Ahhh, the old "highly oxidative" argument.

In truth, there has never been a test on a Martian lander designed to either confirm or identify the nature of this hypothetical strong oxidant. While there are theories that suggest that UV light should create such oxidants, the presence of a higly oxidant Martian surface has never been confirmed by experiment. Rather, it has been invoked as an EXPLANATION why certain other results, such a the Viking LRE, must be faulty.

To date, no subsequent Mars probe has produced data that points to a strong global surface oxidation beyond the usual culprits of H20 and CO2 (which account for the rust).

Bruce

Re:No life?

[Rei]

Not only UV, but also dust devils. Experiments on simulated dust devils show that they produce about 200 times more H2O2 than UV does.
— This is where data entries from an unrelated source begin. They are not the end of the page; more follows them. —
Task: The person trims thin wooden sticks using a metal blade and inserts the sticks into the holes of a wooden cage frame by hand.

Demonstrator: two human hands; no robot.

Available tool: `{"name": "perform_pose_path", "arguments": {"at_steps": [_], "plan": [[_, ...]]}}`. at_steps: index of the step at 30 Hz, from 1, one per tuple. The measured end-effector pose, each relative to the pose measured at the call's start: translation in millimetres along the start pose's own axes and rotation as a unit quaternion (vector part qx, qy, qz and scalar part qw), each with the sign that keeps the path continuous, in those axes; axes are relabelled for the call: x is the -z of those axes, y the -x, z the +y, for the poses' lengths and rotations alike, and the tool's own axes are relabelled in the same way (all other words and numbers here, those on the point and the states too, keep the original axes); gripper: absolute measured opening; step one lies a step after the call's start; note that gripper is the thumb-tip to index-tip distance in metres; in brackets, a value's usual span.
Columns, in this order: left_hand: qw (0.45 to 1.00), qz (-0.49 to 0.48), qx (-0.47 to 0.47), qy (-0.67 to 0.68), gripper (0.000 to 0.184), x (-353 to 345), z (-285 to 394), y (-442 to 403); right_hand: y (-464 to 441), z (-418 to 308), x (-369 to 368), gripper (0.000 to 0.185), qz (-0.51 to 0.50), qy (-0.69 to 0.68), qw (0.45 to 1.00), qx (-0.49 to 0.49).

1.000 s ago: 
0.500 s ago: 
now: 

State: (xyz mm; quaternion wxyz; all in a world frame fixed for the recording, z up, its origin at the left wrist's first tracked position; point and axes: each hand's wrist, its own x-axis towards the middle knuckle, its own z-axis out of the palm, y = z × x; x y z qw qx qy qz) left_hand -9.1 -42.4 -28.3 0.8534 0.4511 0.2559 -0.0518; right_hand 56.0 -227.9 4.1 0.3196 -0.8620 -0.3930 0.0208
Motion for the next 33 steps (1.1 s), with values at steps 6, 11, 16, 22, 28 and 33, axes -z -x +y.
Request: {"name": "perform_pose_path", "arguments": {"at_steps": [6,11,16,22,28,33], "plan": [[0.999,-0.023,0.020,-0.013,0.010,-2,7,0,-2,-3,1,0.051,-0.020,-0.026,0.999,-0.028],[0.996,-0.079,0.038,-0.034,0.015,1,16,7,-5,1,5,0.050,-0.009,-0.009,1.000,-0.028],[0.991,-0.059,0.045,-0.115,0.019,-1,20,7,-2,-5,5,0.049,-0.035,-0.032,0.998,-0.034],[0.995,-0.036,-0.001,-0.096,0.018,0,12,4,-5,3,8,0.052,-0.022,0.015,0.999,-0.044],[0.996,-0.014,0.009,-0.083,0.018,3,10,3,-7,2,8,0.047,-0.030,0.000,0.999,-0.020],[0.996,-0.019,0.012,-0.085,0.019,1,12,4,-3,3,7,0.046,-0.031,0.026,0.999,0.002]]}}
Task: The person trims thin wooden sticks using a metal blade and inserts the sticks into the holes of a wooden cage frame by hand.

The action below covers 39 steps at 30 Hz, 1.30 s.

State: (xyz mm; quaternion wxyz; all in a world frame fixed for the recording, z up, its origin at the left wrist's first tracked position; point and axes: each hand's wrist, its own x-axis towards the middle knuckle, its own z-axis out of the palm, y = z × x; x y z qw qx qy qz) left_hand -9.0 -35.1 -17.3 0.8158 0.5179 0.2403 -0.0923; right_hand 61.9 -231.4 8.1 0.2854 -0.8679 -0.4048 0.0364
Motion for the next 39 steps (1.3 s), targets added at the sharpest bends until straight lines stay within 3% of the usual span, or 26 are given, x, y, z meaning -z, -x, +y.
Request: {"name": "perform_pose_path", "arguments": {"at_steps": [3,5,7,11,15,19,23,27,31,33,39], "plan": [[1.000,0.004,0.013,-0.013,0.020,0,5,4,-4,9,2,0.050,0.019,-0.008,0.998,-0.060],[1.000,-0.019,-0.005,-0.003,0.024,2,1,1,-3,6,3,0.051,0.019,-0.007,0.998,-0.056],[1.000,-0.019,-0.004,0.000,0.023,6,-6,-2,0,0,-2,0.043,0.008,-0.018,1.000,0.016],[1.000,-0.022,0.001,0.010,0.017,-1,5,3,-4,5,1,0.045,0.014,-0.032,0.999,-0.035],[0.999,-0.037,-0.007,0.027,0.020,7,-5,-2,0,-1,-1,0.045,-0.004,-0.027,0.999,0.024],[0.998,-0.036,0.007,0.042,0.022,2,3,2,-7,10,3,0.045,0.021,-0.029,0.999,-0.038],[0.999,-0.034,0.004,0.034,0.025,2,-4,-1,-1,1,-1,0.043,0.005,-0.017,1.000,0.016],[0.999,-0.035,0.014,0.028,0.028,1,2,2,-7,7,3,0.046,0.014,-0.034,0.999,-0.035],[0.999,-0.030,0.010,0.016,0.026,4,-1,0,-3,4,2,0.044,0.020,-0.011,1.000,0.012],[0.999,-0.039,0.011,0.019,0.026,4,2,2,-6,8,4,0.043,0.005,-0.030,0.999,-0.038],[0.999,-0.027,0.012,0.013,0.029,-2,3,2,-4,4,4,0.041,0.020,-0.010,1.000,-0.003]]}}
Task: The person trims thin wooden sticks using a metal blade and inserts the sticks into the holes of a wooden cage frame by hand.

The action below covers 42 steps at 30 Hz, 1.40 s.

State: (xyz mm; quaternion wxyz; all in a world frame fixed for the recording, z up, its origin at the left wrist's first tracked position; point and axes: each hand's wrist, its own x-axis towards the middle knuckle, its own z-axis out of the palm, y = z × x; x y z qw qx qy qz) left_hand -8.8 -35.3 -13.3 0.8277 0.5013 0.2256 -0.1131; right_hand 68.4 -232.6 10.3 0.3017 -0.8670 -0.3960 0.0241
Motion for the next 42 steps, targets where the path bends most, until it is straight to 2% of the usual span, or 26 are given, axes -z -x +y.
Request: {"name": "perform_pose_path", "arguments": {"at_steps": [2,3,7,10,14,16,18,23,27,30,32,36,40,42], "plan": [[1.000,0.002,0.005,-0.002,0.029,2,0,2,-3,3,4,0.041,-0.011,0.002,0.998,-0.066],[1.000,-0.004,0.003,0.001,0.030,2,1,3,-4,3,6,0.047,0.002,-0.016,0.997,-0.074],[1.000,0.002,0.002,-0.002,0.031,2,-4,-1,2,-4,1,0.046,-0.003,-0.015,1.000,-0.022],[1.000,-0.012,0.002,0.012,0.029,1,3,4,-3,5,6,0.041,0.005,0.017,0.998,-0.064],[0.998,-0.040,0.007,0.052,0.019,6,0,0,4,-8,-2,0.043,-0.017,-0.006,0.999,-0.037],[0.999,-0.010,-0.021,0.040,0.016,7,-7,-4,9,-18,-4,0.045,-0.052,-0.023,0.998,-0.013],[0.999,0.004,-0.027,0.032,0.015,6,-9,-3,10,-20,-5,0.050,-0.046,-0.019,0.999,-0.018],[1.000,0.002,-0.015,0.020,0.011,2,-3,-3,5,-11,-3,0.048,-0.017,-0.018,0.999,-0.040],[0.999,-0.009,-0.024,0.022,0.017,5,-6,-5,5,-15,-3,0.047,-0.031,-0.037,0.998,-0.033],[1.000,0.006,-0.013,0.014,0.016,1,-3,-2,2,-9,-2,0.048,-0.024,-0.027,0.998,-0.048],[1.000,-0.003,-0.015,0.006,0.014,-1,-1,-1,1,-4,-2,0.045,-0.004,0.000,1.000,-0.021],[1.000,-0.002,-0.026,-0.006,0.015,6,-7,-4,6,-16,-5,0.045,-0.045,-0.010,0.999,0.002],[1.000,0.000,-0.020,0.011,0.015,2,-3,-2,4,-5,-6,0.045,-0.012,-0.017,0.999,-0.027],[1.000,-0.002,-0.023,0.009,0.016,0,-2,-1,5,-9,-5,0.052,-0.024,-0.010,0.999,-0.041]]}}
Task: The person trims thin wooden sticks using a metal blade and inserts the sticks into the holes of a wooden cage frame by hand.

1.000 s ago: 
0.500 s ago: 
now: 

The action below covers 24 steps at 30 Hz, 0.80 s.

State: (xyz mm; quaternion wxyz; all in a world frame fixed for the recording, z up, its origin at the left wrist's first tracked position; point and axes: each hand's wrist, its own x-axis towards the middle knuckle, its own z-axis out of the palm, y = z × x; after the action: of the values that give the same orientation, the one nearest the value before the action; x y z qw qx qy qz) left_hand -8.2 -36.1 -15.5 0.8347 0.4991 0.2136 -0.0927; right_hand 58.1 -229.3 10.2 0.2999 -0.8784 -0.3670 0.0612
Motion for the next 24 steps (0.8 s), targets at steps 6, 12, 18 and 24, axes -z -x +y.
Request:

H2O2 *has* been detected on Mars. In 2003, the IR TEXES spectrometer team detected 20-50 ppb of H2O2 in the atmosphere. The James Clerk Maxwell Telescope confirmed this. Since it doesn't last long in the atmosphere, this means that it's constantly being produced. H2O2 bound to dust particles would end up in the soil, so this observation is consistant with theory.

In short, we have lab experiments creating H2O2 on Mars and observations confirming what we'd expect. What more do you want?

it has been invoked as an EXPLANATION why certain other results, such as the Viking LRE, must be faulty

Incorrect. It was initially proposed to *make sense* of the results of the Viking LRE. The results were inconsistent with any pre-test predictions.

To date, no subsequent Mars probe has produced data . . .

None of the surface probes thusfar have been *equipped* to detect peroxide or superoxides except in massive quantities. MSL, however, will be.